■ **Problem description**
Reproduce, exactly and in full, only the lines below from the one containing "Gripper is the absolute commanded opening" through the one containing "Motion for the".

:::

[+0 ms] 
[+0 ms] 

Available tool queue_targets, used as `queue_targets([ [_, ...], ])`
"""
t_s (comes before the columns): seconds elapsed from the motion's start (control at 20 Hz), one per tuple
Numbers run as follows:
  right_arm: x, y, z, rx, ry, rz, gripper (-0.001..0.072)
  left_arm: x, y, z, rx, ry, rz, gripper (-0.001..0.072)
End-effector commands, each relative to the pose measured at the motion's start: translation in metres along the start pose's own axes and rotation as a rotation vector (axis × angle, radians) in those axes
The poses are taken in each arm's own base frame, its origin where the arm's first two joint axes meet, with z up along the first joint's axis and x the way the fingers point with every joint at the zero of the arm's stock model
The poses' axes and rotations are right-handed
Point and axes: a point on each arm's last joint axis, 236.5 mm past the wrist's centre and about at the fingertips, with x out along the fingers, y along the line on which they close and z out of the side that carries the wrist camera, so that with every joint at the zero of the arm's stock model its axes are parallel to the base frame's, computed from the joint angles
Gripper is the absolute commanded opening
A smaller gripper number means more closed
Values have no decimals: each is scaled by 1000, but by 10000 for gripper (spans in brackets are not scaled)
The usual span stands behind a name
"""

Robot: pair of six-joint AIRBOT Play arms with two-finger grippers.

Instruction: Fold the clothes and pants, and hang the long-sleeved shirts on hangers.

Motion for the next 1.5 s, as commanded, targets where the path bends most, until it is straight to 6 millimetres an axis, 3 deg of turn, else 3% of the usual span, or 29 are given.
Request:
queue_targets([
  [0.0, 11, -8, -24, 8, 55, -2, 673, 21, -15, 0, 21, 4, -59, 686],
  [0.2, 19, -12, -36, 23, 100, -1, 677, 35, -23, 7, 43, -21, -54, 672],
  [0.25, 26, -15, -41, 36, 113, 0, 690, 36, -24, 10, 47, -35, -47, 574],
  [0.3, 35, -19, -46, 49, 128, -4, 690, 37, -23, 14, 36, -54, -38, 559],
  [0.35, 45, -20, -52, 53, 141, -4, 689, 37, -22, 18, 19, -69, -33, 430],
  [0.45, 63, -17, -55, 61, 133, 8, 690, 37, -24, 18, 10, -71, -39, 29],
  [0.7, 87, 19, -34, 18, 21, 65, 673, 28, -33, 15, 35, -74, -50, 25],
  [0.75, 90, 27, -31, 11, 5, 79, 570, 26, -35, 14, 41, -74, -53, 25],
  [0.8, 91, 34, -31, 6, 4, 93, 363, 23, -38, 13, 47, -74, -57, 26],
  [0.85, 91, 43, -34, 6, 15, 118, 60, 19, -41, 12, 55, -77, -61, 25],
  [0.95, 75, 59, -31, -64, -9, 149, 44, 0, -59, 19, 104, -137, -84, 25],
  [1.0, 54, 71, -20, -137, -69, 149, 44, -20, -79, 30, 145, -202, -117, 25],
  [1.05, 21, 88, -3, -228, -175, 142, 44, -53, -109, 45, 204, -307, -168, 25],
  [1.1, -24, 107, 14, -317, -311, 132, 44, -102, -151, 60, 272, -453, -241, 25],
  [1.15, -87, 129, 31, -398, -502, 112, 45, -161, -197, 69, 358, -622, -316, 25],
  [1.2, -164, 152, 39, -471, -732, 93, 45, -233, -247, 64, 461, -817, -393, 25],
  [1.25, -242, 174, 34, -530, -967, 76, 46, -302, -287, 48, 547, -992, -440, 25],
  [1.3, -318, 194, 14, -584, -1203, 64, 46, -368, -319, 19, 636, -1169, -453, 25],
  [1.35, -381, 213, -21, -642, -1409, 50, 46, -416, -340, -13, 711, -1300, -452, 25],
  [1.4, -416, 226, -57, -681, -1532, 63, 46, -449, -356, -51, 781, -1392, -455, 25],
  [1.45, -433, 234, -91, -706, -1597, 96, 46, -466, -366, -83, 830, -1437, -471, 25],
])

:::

■ **Solution**
Gripper is the absolute commanded opening
A smaller gripper number means more closed
Values have no decimals: each is scaled by 1000, but by 10000 for gripper (spans in brackets are not scaled)
The usual span stands behind a name
"""

Robot: pair of six-joint AIRBOT Play arms with two-finger grippers.

Instruction: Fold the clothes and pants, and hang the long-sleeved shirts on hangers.

Motion for the next 1.5 s, as commanded, targets where the path bends most, until it is straight to 6 millimetres an axis, 3 deg of turn, else 3% of the usual span, or 29 are given.

Here the answer is complete.